§ The problem
In the data below, which lines contain "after"? List them by copying each one.

§ Recorded information

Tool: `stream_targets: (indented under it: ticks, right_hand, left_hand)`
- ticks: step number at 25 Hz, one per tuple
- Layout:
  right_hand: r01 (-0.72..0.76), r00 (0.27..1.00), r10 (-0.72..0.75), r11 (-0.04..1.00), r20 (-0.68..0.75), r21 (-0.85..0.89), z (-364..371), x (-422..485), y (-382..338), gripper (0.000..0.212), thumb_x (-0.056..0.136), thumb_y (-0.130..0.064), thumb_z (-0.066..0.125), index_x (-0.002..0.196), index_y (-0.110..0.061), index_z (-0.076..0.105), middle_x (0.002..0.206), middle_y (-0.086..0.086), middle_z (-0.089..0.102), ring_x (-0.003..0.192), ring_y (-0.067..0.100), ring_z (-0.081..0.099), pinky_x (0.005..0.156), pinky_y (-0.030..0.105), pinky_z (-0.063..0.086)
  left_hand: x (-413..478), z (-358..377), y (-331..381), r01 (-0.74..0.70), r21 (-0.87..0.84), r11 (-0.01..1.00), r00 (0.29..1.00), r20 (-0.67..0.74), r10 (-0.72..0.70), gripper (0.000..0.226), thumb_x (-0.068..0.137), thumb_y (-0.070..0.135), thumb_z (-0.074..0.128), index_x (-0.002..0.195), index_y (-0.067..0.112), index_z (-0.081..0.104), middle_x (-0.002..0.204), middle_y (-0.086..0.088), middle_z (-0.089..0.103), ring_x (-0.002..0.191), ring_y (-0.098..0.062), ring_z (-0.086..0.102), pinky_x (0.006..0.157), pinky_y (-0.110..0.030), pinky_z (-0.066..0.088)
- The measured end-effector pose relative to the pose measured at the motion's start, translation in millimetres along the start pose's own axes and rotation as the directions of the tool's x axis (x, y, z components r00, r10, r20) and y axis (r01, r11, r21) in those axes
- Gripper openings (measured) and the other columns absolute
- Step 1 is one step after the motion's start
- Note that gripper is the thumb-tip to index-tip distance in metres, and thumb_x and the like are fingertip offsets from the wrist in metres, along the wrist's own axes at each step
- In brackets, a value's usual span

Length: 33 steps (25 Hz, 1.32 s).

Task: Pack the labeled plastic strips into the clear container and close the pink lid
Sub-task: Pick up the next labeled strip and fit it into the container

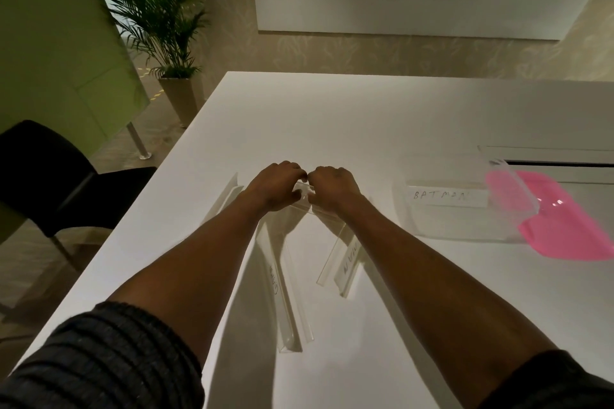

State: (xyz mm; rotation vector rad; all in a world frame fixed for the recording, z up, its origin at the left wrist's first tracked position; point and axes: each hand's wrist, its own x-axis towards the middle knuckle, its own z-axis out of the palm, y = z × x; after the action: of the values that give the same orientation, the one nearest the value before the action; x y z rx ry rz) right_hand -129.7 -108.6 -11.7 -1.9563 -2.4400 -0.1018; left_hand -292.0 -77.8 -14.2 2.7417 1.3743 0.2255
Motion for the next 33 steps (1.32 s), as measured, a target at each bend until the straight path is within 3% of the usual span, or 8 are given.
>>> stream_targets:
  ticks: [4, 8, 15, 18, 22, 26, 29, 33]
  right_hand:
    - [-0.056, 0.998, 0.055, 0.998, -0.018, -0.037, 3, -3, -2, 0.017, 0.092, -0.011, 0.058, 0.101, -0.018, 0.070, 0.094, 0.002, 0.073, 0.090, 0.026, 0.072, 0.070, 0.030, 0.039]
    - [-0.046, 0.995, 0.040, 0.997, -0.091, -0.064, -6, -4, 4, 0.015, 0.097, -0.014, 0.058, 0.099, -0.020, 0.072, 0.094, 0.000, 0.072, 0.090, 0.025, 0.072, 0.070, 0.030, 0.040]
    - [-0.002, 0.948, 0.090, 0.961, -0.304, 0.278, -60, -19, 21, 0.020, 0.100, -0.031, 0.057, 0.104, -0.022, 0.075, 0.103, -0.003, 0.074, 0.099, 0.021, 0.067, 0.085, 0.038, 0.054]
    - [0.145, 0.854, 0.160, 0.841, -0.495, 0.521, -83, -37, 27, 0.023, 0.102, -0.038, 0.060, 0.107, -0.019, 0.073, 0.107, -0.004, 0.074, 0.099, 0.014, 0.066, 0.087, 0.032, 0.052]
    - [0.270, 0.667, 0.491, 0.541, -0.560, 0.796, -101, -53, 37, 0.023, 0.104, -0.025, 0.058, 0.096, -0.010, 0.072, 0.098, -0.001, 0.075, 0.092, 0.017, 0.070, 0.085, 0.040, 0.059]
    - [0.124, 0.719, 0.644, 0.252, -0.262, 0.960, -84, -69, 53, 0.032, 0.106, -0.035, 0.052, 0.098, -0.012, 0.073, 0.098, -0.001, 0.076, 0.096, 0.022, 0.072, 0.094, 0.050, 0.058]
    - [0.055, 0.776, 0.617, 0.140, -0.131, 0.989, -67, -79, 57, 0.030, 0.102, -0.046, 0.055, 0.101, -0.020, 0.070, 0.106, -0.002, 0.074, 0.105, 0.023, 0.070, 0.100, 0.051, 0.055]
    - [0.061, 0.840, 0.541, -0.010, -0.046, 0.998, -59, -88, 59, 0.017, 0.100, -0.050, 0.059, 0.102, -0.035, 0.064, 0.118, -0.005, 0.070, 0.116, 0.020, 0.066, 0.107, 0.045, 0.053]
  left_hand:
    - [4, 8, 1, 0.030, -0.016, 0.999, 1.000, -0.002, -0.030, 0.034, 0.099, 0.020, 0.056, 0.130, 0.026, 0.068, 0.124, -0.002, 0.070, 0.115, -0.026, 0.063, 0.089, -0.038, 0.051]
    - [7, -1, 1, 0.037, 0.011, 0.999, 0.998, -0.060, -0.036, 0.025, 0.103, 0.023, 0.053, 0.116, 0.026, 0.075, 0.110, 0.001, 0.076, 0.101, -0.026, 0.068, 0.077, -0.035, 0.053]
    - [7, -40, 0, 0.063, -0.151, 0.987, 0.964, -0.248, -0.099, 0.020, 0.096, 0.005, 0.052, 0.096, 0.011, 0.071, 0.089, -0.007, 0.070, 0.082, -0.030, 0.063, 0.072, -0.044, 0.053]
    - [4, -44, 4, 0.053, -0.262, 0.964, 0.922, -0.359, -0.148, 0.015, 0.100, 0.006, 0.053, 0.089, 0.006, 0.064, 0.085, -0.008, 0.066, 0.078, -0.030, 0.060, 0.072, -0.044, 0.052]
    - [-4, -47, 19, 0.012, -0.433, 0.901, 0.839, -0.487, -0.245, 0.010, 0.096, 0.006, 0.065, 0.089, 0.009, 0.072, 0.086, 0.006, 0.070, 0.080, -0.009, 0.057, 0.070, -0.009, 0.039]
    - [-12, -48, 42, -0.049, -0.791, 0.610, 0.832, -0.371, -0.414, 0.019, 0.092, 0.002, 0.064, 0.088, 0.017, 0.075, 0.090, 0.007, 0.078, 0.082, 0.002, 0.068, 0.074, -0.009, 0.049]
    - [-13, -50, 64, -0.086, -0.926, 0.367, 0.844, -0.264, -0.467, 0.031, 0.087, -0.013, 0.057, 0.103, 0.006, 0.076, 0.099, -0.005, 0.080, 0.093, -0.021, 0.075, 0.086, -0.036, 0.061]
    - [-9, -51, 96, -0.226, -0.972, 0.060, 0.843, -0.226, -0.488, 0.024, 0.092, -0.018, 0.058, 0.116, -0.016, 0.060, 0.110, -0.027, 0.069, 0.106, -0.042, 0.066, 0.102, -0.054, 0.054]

§ Output for this exercise
- Step 1 is one step after the motion's start
State: (xyz mm; rotation vector rad; all in a world frame fixed for the recording, z up, its origin at the left wrist's first tracked position; point and axes: each hand's wrist, its own x-axis towards the middle knuckle, its own z-axis out of the palm, y = z × x; after the action: of the values that give the same orientation, the one nearest the value before the action; x y z rx ry rz) right_hand -129.7 -108.6 -11.7 -1.9563 -2.4400 -0.1018; left_hand -292.0 -77.8 -14.2 2.7417 1.3743 0.2255

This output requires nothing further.